Wastewater is the liquid sewage discharged from homes and business and is unfit for human consumption. There are four main sources of wastewaters: 1) domestic sewage, 2) industrial wastewater, 3) agricultural runoff and 4) stormwater and urban runoff. These sewage needs to be treated before going back to the environment. The degree of treatment required for a wastewater treatment plant depends mainly on discharge requirements for the effluent. The purpose of the treatment plants is to produce clean water that will not harm or pollute the surrounding environment when it is discharged into it.
In Ireland, large urban areas collectively generate 92% of the country’s urban wastewater. The European Union’s Urban Wastewater Treatment Directive sets requirements for treating wastewater from these large urban areas, aiming to protect the environment from the adverse effects of wastewater discharges.
New technologies have enabled companies and governments to use wastewater testing to identify other substances and viruses. As several companies around the globe are offering specific COVID-19 wastewater testing services, we will show you where, why, when, and how these samples are collected and preserved, and how we can help you perform the sample collection more easily.
We are more than ten months into the global pandemic. We hope we are all aware of how COVID-19 is transmitted by now. COVID-19 is primarily transmitted through close contact and droplets that come from your nose and mouth. For instance, from someone who is talking loudly, singing, shouting, coughing or sneezing. It happens when people are within 1 to 2 meters of each other.
It is important to remember, though, that there could be a virus outside the respiratory system, such as in the digestive tract. It was proven when scientists found coronavirus in human faeces, as they continued to study the pandemic. Consequently, we are now aware that the virus which causes COVID-19 can be detected by wastewater sampling.
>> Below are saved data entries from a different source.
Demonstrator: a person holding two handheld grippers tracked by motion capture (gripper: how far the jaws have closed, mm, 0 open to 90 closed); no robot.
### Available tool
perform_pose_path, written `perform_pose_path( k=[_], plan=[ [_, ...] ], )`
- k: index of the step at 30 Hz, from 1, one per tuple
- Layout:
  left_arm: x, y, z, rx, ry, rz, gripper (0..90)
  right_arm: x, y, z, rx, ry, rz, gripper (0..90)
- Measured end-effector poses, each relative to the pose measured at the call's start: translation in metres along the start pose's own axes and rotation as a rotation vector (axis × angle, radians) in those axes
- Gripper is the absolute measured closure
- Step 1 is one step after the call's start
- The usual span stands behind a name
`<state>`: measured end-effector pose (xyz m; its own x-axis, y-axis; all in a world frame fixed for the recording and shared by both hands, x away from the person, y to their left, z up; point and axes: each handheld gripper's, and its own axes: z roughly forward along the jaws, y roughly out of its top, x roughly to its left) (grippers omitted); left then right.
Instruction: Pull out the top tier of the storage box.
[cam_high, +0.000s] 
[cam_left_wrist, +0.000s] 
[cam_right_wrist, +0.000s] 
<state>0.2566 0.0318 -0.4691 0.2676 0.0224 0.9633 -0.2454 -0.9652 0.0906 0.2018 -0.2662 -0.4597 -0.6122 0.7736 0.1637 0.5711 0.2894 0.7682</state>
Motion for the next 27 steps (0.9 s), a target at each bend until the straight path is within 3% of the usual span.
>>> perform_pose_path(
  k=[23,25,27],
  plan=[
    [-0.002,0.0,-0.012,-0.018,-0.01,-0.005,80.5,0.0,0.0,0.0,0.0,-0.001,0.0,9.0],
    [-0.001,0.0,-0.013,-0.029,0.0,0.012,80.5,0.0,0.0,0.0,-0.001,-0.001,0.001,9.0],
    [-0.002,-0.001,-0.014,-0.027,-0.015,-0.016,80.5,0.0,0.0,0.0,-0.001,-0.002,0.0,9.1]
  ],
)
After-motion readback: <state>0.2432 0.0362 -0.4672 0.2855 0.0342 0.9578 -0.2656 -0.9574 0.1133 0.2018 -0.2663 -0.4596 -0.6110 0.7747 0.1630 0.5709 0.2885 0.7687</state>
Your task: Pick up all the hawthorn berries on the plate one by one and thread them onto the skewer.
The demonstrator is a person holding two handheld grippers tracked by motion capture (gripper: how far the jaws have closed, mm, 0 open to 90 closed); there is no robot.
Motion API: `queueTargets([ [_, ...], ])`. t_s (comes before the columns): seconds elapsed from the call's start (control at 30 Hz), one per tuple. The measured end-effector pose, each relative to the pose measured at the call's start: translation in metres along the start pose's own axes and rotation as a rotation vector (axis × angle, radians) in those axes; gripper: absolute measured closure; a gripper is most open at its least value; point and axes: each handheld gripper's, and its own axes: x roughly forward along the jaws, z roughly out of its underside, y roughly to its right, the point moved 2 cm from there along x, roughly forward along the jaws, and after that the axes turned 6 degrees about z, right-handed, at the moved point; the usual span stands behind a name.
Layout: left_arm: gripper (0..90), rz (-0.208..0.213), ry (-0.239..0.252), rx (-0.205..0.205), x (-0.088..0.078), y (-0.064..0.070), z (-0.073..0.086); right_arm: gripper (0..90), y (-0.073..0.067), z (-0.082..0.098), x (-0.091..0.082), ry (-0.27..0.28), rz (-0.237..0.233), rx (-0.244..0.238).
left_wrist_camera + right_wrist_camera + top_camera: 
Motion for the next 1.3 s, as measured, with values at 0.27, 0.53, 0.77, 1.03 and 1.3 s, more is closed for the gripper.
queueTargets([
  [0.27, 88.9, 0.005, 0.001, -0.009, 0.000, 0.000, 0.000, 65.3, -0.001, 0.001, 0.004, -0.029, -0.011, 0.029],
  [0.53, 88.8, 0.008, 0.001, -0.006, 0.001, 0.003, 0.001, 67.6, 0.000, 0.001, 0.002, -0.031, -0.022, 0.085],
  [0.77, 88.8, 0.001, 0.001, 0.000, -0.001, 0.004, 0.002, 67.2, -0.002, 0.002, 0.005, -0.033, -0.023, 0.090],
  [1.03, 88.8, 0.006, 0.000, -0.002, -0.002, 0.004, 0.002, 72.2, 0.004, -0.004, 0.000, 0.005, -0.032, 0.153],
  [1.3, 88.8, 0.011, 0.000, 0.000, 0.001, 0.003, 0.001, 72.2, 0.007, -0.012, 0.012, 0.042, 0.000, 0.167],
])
Governments and scientists can now monitor the spread of the virus almost in real-time with the analysis of these samples, enabling them to take action to suppress the rapid spread of the virus.
There are two main types of studies underway to detect coronavirus in wastewater – detection inside wastewater treatment facilities, and large residential buildings, like apartment complexes
Health officials can take two different approaches to sampling for COVID RNA. They can collect water samples from a wastewater treatment facility - or from a specific residential building.
In the first scenario, treatment plants collect wastewater from nearby areas and process the materials before discharging it into rivers or solid waste facilities. Recognizing the patterns of virus concentration within the entire population will enable the government to decide the steps required to reduce the further spread of the virus (e.g., the closure of businesses or limits on social gatherings). Testing has also been carried out at water treatment facilities to determine whether the COVID-19 virus can contaminate drinking water. Fortunately, so far, the response was negative and was attributed to filtration and disinfection - the treatment methods employed at these facilities.
In the second scenario, researchers collect samples directly from the pipes of individual residential facilities, like apartments, nursing homes, hospitals, and more. Samples obtained from these places can pinpoint if a single person in the building may be infected, which could help officials isolate specific viral hot spots, rather than an entire community. For example, let’s suppose samples collected outside of a dormitory indicated that a student resident tested positive for the COVID-19. In that case, the building could be quarantined to suppress the spread of infection to an entire college campus.
There are many challenges one can face when sampling water. In this article, we will focus on three, which are highly important in a post-COVID-19 world: location, preservation and sample integrity and security.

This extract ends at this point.